When we met, Paul was about to retire from the Army, which he did in 1987. He then worked in London for the Independent Broadcasting Authority and the Institute of Chartered Accountants. Viewing “retirement” with the same disdain as Sir Winston, he then devoted himself to Churchilliana. Sir Martin Gilbert, who respected Paul’s work, used to refer to this as “labouring in the vineyard.”
Courtenay certainly picked a lot of grapes. A fastidious proofreader, he was soon involved in republication of Churchill classics. Together with James Muller, Paul provided new footnotes to new editions of Thoughts and Adventures and Great Contemporaries. Our last work together was on that gem of a biography, Churchill: Walking with Destiny, by Andrew Roberts. We shared a thousand emails, scrutinizing every paragraph, arguing minute details. It was a tremendously educational experience. There was no vast digital reference at his fingertips; he stored it all in his head. He knew where to look for the tiniest fragment of Churchill lore. I know Andrew agrees that absent Paul Courtenay, history could not have been served so well.

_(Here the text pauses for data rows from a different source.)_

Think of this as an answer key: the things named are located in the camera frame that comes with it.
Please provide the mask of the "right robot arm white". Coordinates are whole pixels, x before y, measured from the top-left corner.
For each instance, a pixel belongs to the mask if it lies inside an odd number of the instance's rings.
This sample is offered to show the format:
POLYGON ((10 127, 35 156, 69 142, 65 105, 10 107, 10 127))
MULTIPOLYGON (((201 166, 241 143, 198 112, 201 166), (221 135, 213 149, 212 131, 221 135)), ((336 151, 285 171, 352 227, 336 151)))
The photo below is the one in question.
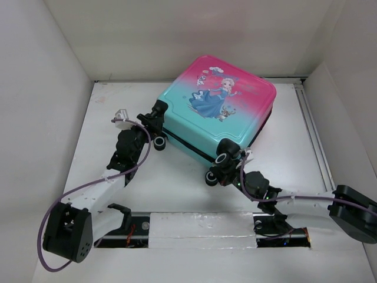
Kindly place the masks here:
POLYGON ((359 242, 376 243, 376 202, 355 189, 339 185, 334 191, 303 195, 270 185, 259 171, 244 172, 246 159, 221 154, 211 172, 221 185, 233 184, 257 207, 272 215, 279 232, 299 228, 340 230, 359 242))

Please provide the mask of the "pink teal kids suitcase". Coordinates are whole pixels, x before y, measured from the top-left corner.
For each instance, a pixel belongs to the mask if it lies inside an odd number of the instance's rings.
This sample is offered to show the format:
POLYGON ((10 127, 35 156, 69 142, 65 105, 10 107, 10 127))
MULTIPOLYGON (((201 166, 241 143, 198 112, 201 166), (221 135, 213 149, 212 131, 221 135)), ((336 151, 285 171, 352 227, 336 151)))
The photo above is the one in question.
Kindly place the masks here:
POLYGON ((158 97, 163 134, 176 147, 206 164, 209 186, 215 159, 240 159, 272 113, 277 91, 265 79, 211 55, 196 58, 158 97))

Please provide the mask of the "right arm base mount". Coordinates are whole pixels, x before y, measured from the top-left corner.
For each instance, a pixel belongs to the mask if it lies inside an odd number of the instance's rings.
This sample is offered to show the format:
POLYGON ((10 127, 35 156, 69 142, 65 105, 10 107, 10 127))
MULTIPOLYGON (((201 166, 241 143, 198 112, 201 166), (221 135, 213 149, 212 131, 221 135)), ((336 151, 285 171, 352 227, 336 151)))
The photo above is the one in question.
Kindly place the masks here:
POLYGON ((292 228, 280 216, 266 213, 254 214, 253 220, 258 248, 311 247, 306 228, 292 228))

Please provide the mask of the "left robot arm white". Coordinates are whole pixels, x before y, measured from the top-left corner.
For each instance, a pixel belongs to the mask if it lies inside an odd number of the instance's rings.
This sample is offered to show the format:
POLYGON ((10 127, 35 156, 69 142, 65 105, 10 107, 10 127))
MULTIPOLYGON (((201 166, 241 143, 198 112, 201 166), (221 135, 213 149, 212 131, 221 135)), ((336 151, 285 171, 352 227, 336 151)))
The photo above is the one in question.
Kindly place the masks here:
POLYGON ((49 207, 37 236, 38 258, 46 270, 56 271, 45 262, 44 251, 80 263, 106 233, 130 230, 130 209, 112 203, 111 198, 131 182, 147 158, 143 148, 152 147, 164 123, 163 115, 155 110, 137 118, 138 122, 120 115, 113 119, 113 123, 128 128, 119 133, 115 152, 101 178, 61 195, 49 207))

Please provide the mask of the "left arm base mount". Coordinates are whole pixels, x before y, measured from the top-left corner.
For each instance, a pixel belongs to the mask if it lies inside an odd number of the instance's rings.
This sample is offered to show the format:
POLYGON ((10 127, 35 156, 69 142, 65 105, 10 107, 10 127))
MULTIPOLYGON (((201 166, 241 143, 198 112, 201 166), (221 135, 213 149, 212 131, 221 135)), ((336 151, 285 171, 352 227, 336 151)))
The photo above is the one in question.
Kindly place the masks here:
POLYGON ((95 248, 148 248, 150 214, 112 203, 94 227, 95 248))

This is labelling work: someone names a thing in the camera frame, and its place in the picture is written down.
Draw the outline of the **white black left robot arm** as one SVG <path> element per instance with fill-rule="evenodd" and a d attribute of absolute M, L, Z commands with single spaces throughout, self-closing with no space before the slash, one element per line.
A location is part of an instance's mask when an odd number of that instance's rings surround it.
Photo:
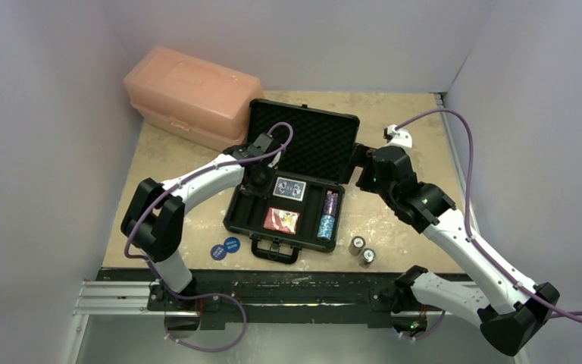
<path fill-rule="evenodd" d="M 264 178 L 258 173 L 276 169 L 289 143 L 262 133 L 255 142 L 231 146 L 188 174 L 162 183 L 147 178 L 138 185 L 120 227 L 127 238 L 124 255 L 147 264 L 175 309 L 188 309 L 200 299 L 196 280 L 179 251 L 185 217 L 227 189 L 251 184 L 260 190 Z"/>

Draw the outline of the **orange black 100 chip stack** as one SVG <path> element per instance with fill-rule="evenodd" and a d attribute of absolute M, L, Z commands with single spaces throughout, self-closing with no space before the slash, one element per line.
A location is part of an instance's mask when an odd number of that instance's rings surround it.
<path fill-rule="evenodd" d="M 366 247 L 366 240 L 361 236 L 354 236 L 349 244 L 349 253 L 352 256 L 359 256 Z"/>

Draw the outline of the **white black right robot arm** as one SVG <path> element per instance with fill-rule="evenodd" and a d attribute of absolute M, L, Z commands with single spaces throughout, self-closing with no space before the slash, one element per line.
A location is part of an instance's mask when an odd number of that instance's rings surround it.
<path fill-rule="evenodd" d="M 394 215 L 442 248 L 475 283 L 469 288 L 414 265 L 394 282 L 393 312 L 419 303 L 476 325 L 500 353 L 515 356 L 549 321 L 559 291 L 507 263 L 466 225 L 463 213 L 437 185 L 418 181 L 400 146 L 358 144 L 349 162 L 362 169 L 356 185 L 376 193 Z"/>

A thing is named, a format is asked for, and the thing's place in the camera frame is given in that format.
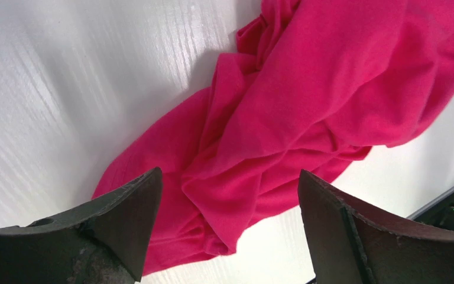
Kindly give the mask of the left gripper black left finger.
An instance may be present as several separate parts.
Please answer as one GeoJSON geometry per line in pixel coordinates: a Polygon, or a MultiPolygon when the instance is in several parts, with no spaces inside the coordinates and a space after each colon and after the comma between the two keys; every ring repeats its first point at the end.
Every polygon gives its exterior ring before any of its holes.
{"type": "Polygon", "coordinates": [[[138,283],[162,193],[154,168],[26,227],[0,228],[0,283],[138,283]]]}

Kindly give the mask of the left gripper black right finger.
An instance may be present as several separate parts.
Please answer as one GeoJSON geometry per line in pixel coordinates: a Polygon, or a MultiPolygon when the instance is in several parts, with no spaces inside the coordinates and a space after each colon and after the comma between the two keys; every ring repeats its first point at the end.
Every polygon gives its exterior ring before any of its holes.
{"type": "Polygon", "coordinates": [[[454,283],[454,187],[407,218],[302,170],[314,283],[454,283]]]}

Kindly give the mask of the pink t-shirt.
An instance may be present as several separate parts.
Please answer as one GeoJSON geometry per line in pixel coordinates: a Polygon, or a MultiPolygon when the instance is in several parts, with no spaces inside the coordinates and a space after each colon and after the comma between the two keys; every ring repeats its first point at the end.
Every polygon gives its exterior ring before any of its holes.
{"type": "Polygon", "coordinates": [[[162,170],[145,275],[234,254],[248,227],[297,206],[302,169],[331,182],[419,136],[454,95],[454,1],[262,1],[236,44],[95,189],[162,170]]]}

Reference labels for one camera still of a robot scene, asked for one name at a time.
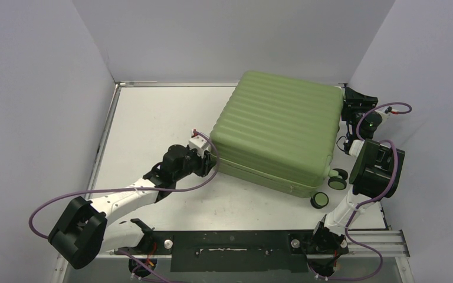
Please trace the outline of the green suitcase with blue lining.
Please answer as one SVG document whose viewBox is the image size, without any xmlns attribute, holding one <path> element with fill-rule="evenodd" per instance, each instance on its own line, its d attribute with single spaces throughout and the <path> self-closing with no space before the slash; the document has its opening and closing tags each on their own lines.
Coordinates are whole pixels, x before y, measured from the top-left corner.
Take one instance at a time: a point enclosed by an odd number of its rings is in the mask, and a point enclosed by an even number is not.
<svg viewBox="0 0 453 283">
<path fill-rule="evenodd" d="M 219 171 L 312 197 L 330 176 L 343 94 L 332 85 L 245 72 L 210 133 Z"/>
</svg>

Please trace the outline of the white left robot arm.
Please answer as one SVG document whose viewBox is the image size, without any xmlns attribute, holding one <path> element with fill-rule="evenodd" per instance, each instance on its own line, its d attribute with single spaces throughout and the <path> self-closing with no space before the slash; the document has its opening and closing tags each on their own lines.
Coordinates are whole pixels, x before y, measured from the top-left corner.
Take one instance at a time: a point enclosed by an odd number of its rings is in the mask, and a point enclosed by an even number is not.
<svg viewBox="0 0 453 283">
<path fill-rule="evenodd" d="M 49 233 L 47 240 L 74 268 L 81 269 L 101 252 L 132 247 L 148 252 L 153 245 L 151 230 L 140 220 L 119 219 L 176 191 L 178 181 L 189 175 L 212 179 L 217 174 L 214 145 L 172 145 L 161 162 L 133 184 L 113 193 L 72 199 Z"/>
</svg>

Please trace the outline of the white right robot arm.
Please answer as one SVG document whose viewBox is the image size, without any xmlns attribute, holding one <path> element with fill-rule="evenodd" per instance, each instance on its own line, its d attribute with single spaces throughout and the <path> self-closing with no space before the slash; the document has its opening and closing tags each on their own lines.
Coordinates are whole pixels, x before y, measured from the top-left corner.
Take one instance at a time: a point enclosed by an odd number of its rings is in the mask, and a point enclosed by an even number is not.
<svg viewBox="0 0 453 283">
<path fill-rule="evenodd" d="M 342 236 L 369 206 L 390 198 L 398 187 L 405 152 L 373 139 L 375 131 L 391 115 L 402 114 L 397 103 L 380 105 L 378 98 L 344 88 L 341 120 L 346 123 L 342 151 L 355 157 L 351 173 L 336 170 L 329 186 L 349 183 L 352 188 L 338 206 L 323 219 L 323 226 Z"/>
</svg>

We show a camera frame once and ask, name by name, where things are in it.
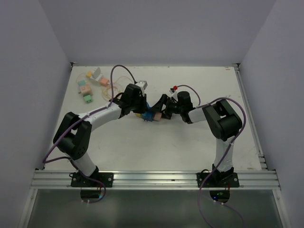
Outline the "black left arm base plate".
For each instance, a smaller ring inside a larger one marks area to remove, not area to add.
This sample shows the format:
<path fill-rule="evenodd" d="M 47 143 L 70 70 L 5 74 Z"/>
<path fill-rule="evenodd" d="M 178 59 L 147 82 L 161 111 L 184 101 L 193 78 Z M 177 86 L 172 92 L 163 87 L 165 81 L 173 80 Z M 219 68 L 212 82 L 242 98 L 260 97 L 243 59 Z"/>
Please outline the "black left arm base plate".
<path fill-rule="evenodd" d="M 97 181 L 104 184 L 106 188 L 111 188 L 113 186 L 114 174 L 112 172 L 99 172 L 94 176 L 84 177 L 79 172 L 73 172 L 69 174 L 71 178 L 71 187 L 85 187 L 85 188 L 94 188 L 101 187 L 102 185 Z"/>

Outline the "dark blue cube socket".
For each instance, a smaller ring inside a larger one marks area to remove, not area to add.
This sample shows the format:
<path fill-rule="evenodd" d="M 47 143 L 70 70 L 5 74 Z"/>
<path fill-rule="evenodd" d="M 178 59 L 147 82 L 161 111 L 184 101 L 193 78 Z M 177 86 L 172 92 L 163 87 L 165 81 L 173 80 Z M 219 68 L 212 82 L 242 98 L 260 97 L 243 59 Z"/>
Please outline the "dark blue cube socket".
<path fill-rule="evenodd" d="M 141 114 L 141 118 L 144 121 L 152 122 L 153 117 L 154 117 L 154 112 L 145 112 L 145 113 Z"/>

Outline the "pink cube socket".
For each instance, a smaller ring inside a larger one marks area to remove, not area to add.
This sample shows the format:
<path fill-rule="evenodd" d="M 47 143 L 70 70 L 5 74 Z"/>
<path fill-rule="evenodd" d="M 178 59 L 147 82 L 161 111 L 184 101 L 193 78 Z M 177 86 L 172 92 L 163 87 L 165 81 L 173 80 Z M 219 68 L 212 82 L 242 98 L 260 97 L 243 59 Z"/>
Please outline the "pink cube socket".
<path fill-rule="evenodd" d="M 88 85 L 88 84 L 85 84 L 85 85 L 83 85 L 83 86 L 80 86 L 80 87 L 79 87 L 79 90 L 80 90 L 80 94 L 81 94 L 82 96 L 87 96 L 87 95 L 92 95 L 92 94 L 93 94 L 93 93 L 92 93 L 92 88 L 91 88 L 91 86 Z"/>

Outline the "green plug adapter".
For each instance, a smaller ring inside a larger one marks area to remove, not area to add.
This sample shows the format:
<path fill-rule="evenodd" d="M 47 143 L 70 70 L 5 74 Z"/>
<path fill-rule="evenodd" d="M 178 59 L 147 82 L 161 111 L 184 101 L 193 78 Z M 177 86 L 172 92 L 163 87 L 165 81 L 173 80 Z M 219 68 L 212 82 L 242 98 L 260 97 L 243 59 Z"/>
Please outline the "green plug adapter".
<path fill-rule="evenodd" d="M 93 101 L 92 96 L 90 94 L 83 96 L 85 103 L 91 103 Z"/>

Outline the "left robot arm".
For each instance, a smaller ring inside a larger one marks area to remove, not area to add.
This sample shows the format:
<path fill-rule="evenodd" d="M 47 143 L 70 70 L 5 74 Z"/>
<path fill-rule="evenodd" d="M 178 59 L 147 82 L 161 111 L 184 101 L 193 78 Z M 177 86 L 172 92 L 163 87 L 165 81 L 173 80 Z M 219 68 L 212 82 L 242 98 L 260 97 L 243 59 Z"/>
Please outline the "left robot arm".
<path fill-rule="evenodd" d="M 87 186 L 92 187 L 101 181 L 99 169 L 87 152 L 91 133 L 130 112 L 142 114 L 147 111 L 146 87 L 146 81 L 129 84 L 121 95 L 117 95 L 98 109 L 82 114 L 69 112 L 64 116 L 53 143 L 69 157 L 71 164 L 82 174 L 82 181 Z"/>

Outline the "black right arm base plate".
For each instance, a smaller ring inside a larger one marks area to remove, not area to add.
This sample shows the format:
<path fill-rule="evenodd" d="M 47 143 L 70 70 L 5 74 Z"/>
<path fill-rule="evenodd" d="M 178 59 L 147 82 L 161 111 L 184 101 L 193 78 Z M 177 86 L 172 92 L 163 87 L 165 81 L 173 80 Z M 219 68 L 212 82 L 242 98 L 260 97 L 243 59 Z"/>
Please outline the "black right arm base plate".
<path fill-rule="evenodd" d="M 208 170 L 202 170 L 196 173 L 197 185 L 201 186 L 204 179 L 209 175 Z M 234 168 L 231 168 L 225 172 L 219 172 L 216 170 L 202 185 L 203 188 L 238 188 L 240 187 L 238 175 L 234 172 Z"/>

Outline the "pink brown plug adapter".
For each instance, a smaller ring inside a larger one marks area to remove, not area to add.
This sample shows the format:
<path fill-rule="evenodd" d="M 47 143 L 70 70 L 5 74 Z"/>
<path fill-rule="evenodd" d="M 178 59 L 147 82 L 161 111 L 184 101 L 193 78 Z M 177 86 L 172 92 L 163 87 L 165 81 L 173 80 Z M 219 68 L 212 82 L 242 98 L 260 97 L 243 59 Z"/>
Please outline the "pink brown plug adapter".
<path fill-rule="evenodd" d="M 153 120 L 154 121 L 160 121 L 161 117 L 162 117 L 161 113 L 155 113 L 154 116 L 153 116 Z"/>

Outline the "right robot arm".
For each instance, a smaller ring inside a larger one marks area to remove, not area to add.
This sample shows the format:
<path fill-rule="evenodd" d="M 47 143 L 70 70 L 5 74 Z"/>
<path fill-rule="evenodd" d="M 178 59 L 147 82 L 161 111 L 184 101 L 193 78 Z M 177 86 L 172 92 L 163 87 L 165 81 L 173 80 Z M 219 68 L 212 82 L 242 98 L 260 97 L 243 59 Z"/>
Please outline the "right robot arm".
<path fill-rule="evenodd" d="M 233 180 L 233 143 L 243 131 L 244 124 L 226 99 L 195 108 L 189 92 L 181 91 L 176 98 L 163 94 L 149 111 L 161 114 L 162 118 L 168 120 L 173 114 L 179 114 L 187 124 L 206 121 L 216 138 L 216 157 L 210 173 L 197 173 L 198 185 L 220 187 Z"/>

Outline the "light teal plug adapter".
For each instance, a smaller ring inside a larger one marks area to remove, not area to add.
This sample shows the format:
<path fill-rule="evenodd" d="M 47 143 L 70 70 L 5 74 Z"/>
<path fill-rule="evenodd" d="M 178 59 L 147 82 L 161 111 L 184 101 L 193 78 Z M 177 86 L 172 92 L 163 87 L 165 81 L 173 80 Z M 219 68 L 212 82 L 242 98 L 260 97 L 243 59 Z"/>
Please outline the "light teal plug adapter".
<path fill-rule="evenodd" d="M 82 87 L 82 86 L 85 86 L 86 85 L 86 81 L 85 80 L 81 80 L 81 81 L 78 81 L 78 87 Z"/>

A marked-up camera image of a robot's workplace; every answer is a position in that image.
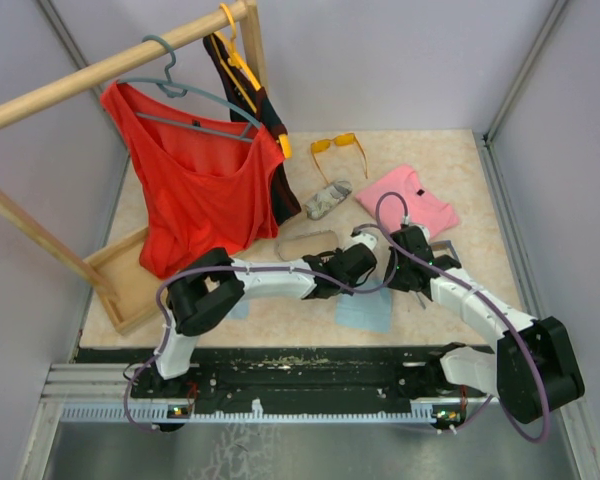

I will say one personal thing about my friend. To any writer, proofreaders and pedants are indispensable. But often when working with them, one is conscious of being patronized. Some are mainly obnoxious snobs whose main purpose is to demonstrate how much they know—and how much you don’t. Of course, no book ever existed without errors. With Paul Courtenay, one never encountered that attitude. He would greet the discovery of an error we’d missed with the same regret as our own. But he would never say, “I told you so.” (Even if he had told us so.)
“Amid universal goodwill…”
Thanks to Hillsdale College I do have access to a fair digital reference. Paul’s loss reminded me of Churchill’s tribute to Arthur Balfour in Great Contemporaries. Here again Paul taught me something new. I searched for “shivered into fragments,” thinking the words had only appeared in the Balfour piece. In fact, it was a favorite Churchill phrase. Anyway, anent Balfour and Courtenay, the great man’s words apply equally:
Amid universal goodwill and widespread affection he celebrated triumphantly his eightieth birthday. But thereafter hungry Time began to revenge itself upon one who had so long disdained its menace…. I saw with grief the approaching departure, and—for all human purposes—extinction, of a being high uplifted above the common run. As I observed him regarding with calm, firm and cheerful gaze the approach of Death, I felt how foolish the Stoics were to make such a fuss about an event so natural and so indispensable to mankind. But I felt also the tragedy which robs the world of all the wisdom and treasure gathered in a great man’s life and experience, and hands the lamp to some impetuous and untutored stripling, or lets it fall shivered into fragments upon the ground.